» Instructions to follow
Every line in the listing is to be echoed verbatim.

-=-=-

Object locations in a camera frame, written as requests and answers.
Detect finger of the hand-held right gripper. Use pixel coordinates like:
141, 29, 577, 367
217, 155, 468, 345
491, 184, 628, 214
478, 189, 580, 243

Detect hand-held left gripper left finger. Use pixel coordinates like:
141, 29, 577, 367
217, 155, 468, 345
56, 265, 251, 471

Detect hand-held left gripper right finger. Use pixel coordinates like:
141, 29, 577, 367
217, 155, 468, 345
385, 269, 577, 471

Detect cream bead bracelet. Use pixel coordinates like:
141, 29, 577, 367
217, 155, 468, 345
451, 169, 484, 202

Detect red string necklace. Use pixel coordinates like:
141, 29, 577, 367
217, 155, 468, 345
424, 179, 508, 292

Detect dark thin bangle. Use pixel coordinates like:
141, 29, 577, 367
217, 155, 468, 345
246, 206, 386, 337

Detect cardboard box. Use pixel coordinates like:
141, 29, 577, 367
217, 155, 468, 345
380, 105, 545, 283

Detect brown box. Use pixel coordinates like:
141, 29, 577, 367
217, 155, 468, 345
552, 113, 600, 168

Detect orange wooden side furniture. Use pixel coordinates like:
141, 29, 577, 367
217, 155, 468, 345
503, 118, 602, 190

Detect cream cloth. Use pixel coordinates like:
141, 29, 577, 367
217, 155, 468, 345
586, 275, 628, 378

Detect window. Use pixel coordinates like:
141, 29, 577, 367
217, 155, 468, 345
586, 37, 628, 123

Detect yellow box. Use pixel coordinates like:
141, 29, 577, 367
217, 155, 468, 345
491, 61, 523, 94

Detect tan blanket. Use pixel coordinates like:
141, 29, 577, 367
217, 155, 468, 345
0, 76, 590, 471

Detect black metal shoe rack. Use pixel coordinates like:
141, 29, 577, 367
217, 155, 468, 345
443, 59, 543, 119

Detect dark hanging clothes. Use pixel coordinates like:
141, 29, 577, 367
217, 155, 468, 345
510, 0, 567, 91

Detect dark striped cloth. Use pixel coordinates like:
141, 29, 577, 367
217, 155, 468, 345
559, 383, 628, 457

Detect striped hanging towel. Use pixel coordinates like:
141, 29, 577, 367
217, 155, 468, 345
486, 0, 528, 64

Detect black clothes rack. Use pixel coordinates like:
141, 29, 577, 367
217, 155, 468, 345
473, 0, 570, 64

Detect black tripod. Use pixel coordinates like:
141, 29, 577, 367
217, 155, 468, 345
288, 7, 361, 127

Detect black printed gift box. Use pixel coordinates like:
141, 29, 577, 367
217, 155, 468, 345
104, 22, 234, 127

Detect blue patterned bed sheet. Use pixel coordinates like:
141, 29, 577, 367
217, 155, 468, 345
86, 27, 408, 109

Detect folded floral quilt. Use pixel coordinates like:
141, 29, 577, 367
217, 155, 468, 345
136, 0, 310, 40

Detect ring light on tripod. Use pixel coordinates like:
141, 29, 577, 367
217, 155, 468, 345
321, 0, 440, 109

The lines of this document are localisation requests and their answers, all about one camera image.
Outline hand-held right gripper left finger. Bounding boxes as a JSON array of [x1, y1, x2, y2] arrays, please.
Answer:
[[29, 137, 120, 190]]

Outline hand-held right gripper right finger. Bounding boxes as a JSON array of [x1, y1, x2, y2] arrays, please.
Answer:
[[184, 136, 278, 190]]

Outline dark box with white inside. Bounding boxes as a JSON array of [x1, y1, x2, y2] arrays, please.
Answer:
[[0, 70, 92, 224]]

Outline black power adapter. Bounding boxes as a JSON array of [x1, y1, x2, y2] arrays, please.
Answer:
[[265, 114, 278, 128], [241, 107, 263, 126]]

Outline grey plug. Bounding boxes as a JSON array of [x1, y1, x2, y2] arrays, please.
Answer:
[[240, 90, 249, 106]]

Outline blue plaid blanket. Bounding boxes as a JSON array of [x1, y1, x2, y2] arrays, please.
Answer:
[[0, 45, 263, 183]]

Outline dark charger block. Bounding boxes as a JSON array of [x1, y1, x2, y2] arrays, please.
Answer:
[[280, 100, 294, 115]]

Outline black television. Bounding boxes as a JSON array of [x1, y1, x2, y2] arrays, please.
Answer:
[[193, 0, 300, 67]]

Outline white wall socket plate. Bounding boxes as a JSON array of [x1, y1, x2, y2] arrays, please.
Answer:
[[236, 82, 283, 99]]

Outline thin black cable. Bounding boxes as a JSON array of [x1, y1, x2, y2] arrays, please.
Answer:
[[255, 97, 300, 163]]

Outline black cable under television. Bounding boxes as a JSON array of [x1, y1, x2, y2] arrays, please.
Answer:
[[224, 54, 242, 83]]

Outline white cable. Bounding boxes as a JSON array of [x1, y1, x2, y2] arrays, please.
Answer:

-=-=-

» Answer to this task
Object locations in a camera frame, written as requests and answers.
Detect finger of the hand-held right gripper. Use pixel coordinates like:
141, 29, 577, 367
217, 155, 468, 345
491, 184, 628, 214
478, 189, 580, 243

Detect hand-held left gripper left finger. Use pixel coordinates like:
141, 29, 577, 367
217, 155, 468, 345
56, 265, 251, 471

Detect hand-held left gripper right finger. Use pixel coordinates like:
141, 29, 577, 367
217, 155, 468, 345
385, 269, 577, 471

Detect cream bead bracelet. Use pixel coordinates like:
141, 29, 577, 367
217, 155, 468, 345
451, 169, 484, 202

Detect red string necklace. Use pixel coordinates like:
141, 29, 577, 367
217, 155, 468, 345
424, 179, 508, 292

Detect dark thin bangle. Use pixel coordinates like:
141, 29, 577, 367
217, 155, 468, 345
246, 206, 386, 337

Detect cardboard box. Use pixel coordinates like:
141, 29, 577, 367
217, 155, 468, 345
380, 105, 545, 283

Detect brown box. Use pixel coordinates like:
141, 29, 577, 367
217, 155, 468, 345
552, 113, 600, 168

Detect orange wooden side furniture. Use pixel coordinates like:
141, 29, 577, 367
217, 155, 468, 345
503, 118, 602, 190

Detect cream cloth. Use pixel coordinates like:
141, 29, 577, 367
217, 155, 468, 345
586, 275, 628, 378

Detect window. Use pixel coordinates like:
141, 29, 577, 367
217, 155, 468, 345
586, 37, 628, 123

Detect yellow box. Use pixel coordinates like:
141, 29, 577, 367
217, 155, 468, 345
491, 61, 523, 94

Detect tan blanket. Use pixel coordinates like:
141, 29, 577, 367
217, 155, 468, 345
0, 76, 590, 471

Detect black metal shoe rack. Use pixel coordinates like:
141, 29, 577, 367
217, 155, 468, 345
443, 59, 543, 119

Detect dark hanging clothes. Use pixel coordinates like:
141, 29, 577, 367
217, 155, 468, 345
510, 0, 567, 91

Detect dark striped cloth. Use pixel coordinates like:
141, 29, 577, 367
217, 155, 468, 345
559, 383, 628, 457

Detect striped hanging towel. Use pixel coordinates like:
141, 29, 577, 367
217, 155, 468, 345
486, 0, 528, 64

Detect black clothes rack. Use pixel coordinates like:
141, 29, 577, 367
217, 155, 468, 345
473, 0, 570, 64

Detect black tripod. Use pixel coordinates like:
141, 29, 577, 367
217, 155, 468, 345
288, 7, 361, 127

Detect black printed gift box. Use pixel coordinates like:
141, 29, 577, 367
217, 155, 468, 345
104, 22, 234, 127

Detect blue patterned bed sheet. Use pixel coordinates like:
141, 29, 577, 367
217, 155, 468, 345
86, 27, 408, 109

Detect folded floral quilt. Use pixel coordinates like:
141, 29, 577, 367
217, 155, 468, 345
136, 0, 310, 40

Detect ring light on tripod. Use pixel coordinates like:
141, 29, 577, 367
217, 155, 468, 345
321, 0, 440, 109

The lines of this document are localisation requests and their answers, all about one camera image.
Outline hand-held right gripper left finger. Bounding boxes as a JSON array of [x1, y1, x2, y2] arrays, please.
Answer:
[[29, 137, 120, 190]]

Outline hand-held right gripper right finger. Bounding boxes as a JSON array of [x1, y1, x2, y2] arrays, please.
Answer:
[[184, 136, 278, 190]]

Outline dark box with white inside. Bounding boxes as a JSON array of [x1, y1, x2, y2] arrays, please.
Answer:
[[0, 70, 92, 224]]

Outline black power adapter. Bounding boxes as a JSON array of [x1, y1, x2, y2] arrays, please.
Answer:
[[265, 114, 278, 128], [241, 107, 263, 126]]

Outline grey plug. Bounding boxes as a JSON array of [x1, y1, x2, y2] arrays, please.
Answer:
[[240, 90, 249, 106]]

Outline blue plaid blanket. Bounding boxes as a JSON array of [x1, y1, x2, y2] arrays, please.
Answer:
[[0, 45, 263, 183]]

Outline dark charger block. Bounding boxes as a JSON array of [x1, y1, x2, y2] arrays, please.
Answer:
[[280, 100, 294, 115]]

Outline black television. Bounding boxes as a JSON array of [x1, y1, x2, y2] arrays, please.
Answer:
[[193, 0, 300, 67]]

Outline white wall socket plate. Bounding boxes as a JSON array of [x1, y1, x2, y2] arrays, please.
Answer:
[[236, 82, 283, 99]]

Outline thin black cable. Bounding boxes as a JSON array of [x1, y1, x2, y2] arrays, please.
Answer:
[[255, 97, 300, 163]]

Outline black cable under television. Bounding boxes as a JSON array of [x1, y1, x2, y2] arrays, please.
Answer:
[[224, 54, 242, 83]]

Outline white cable. Bounding boxes as a JSON array of [x1, y1, x2, y2] arrays, please.
Answer:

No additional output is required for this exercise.